**ACTIVITY:** Below is a listing. Write out exactly its lines between the one holding "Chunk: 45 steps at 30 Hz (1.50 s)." and the one holding "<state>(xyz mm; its", inclusive.

**SOURCE DATA:**
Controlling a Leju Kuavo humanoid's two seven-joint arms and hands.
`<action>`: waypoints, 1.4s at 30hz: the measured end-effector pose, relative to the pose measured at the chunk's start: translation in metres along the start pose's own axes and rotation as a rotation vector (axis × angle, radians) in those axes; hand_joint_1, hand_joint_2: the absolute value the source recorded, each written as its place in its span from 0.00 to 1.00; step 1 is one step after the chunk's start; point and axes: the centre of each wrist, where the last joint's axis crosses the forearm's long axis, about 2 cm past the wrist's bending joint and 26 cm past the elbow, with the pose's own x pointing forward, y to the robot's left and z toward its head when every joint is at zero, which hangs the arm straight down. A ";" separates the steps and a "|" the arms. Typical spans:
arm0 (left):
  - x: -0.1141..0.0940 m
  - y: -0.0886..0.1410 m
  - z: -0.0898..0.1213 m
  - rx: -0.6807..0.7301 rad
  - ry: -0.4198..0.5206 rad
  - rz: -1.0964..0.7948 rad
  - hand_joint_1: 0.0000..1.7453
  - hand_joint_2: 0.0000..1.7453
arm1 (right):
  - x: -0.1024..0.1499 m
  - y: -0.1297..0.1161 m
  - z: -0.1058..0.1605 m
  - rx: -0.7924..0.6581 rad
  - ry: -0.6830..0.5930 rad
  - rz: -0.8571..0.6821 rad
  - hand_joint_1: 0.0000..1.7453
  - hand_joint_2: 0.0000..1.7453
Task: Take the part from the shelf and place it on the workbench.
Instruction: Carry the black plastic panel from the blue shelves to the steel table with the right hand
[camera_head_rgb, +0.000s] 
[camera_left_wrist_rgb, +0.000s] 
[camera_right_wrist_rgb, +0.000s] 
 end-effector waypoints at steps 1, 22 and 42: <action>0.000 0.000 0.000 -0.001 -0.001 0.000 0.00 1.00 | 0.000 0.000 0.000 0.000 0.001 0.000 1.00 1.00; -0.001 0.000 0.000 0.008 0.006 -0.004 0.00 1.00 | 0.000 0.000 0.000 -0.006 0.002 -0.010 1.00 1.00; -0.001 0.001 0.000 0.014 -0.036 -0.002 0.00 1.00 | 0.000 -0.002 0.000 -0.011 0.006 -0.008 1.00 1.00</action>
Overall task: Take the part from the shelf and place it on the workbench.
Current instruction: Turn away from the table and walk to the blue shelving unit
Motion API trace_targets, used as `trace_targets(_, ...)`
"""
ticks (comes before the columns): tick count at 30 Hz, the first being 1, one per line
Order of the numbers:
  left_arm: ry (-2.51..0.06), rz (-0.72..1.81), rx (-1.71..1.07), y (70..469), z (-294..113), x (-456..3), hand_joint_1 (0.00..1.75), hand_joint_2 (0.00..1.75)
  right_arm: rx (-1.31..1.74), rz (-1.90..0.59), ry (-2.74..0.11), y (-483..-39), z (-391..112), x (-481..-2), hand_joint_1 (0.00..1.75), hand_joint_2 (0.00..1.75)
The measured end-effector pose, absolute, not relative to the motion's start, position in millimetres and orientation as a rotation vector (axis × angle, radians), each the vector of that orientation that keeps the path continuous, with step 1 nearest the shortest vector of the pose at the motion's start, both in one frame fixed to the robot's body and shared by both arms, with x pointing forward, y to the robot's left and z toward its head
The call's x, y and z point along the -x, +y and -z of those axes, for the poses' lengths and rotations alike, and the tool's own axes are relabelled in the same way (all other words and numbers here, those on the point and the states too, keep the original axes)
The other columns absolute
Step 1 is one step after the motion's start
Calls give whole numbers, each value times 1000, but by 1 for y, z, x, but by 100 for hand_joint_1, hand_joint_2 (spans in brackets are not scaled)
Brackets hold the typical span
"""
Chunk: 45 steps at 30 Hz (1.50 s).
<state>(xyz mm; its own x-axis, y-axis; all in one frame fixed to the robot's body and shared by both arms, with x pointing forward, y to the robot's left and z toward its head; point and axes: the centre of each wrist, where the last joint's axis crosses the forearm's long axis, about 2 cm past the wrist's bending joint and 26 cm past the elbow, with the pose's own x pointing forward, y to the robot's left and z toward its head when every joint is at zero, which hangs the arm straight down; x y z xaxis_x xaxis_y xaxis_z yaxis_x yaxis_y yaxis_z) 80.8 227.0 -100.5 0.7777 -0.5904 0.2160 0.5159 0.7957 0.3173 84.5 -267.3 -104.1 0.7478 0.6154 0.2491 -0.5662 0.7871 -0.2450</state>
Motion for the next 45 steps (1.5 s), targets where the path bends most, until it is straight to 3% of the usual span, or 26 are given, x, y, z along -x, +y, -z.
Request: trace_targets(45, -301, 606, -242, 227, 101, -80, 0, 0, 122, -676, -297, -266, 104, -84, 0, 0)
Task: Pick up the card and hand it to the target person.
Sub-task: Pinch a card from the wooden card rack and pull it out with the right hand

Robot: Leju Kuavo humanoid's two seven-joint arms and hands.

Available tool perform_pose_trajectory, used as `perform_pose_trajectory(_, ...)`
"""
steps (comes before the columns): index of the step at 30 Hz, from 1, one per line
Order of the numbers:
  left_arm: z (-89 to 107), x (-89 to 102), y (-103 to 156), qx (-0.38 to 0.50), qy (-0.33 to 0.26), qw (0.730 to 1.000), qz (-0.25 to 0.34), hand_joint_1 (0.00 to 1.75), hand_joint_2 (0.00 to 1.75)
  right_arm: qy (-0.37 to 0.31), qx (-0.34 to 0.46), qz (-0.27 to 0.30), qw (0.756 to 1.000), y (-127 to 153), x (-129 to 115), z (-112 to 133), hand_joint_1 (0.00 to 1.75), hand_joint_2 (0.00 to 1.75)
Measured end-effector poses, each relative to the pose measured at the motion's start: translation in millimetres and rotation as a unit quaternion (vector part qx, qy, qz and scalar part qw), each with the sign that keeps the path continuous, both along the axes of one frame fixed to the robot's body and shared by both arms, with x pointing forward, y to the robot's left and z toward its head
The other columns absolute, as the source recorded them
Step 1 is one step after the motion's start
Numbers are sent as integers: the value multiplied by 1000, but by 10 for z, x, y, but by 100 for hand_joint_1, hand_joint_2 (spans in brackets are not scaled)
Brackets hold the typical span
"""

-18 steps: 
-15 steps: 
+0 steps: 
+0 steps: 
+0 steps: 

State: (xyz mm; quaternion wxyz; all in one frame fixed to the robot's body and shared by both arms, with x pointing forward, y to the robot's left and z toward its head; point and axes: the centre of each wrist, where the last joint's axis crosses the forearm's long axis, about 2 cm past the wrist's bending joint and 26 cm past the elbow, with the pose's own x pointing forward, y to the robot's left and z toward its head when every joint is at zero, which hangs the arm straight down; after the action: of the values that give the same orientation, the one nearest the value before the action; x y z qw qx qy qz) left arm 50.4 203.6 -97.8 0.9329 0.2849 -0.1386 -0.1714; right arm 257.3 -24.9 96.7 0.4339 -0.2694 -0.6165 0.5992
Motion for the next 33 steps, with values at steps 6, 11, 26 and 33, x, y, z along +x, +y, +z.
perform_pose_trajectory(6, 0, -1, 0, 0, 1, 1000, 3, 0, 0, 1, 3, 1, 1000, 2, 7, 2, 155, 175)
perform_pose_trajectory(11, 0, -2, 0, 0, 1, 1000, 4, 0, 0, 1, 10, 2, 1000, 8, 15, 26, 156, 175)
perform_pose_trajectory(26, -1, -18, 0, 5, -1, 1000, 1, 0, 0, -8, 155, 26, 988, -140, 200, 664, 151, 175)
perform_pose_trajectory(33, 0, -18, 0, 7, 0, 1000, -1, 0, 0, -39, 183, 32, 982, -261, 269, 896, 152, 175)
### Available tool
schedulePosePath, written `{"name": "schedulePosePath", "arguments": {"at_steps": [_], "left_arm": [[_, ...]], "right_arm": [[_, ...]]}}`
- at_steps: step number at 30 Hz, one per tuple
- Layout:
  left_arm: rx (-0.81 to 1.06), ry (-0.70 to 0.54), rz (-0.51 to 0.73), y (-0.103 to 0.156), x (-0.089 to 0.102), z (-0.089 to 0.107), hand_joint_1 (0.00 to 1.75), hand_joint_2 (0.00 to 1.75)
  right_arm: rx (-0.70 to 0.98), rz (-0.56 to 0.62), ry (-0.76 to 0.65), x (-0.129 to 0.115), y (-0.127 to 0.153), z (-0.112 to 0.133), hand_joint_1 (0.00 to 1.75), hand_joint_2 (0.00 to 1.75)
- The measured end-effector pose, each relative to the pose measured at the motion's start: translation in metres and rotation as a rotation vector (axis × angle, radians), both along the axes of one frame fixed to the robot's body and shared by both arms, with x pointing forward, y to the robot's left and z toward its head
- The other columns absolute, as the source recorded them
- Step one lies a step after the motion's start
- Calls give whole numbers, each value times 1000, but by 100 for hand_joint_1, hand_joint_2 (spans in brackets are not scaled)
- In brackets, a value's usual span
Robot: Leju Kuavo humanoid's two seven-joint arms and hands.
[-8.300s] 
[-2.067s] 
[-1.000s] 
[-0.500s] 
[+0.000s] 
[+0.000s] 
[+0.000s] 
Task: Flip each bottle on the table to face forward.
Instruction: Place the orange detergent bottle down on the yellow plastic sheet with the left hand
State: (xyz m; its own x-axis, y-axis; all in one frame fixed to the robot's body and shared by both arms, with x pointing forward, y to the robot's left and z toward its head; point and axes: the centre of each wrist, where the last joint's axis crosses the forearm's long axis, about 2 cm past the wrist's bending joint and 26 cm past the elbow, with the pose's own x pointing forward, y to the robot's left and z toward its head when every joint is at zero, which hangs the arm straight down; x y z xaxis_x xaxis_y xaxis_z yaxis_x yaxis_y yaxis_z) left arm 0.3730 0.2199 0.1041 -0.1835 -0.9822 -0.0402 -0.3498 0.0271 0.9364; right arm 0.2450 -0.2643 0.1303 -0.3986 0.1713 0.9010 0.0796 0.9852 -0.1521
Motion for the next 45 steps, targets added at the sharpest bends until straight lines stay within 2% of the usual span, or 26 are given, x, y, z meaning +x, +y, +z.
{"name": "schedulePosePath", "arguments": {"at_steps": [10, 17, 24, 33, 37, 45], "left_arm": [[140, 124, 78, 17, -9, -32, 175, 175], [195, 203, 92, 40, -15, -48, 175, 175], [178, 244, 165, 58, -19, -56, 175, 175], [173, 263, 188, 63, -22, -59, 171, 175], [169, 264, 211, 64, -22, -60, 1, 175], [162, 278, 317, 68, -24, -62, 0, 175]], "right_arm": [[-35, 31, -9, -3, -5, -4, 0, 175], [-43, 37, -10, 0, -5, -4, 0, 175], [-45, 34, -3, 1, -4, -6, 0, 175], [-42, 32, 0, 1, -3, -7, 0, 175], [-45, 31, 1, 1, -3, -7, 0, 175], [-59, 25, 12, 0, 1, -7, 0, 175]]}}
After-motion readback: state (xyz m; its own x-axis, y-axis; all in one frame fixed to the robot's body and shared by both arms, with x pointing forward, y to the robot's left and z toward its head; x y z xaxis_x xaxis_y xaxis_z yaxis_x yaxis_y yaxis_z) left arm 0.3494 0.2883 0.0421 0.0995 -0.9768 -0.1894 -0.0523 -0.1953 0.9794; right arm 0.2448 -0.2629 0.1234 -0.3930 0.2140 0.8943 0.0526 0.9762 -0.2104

**RESULT:**
Chunk: 45 steps at 30 Hz (1.50 s).
<state>(xyz mm; its own x-axis, y-axis; all in one frame fixed to the robot's body and shared by both arms, with x pointing forward, y to the robot's left and z toward its head; point and axes: the centre of each wrist, where the last joint's axis crosses the forearm's long axis, about 2 cm past the wrist's bending joint and 26 cm past the elbow, with the pose's own x pointing forward, y to the robot's left and z toward its head when every joint is at zero, which hangs the arm straight down; x y z xaxis_x xaxis_y xaxis_z yaxis_x yaxis_y yaxis_z) 80.8 227.0 -100.5 0.7777 -0.5904 0.2160 0.5159 0.7957 0.3173 84.5 -267.3 -104.1 0.7478 0.6154 0.2491 -0.5662 0.7871 -0.2450</state>

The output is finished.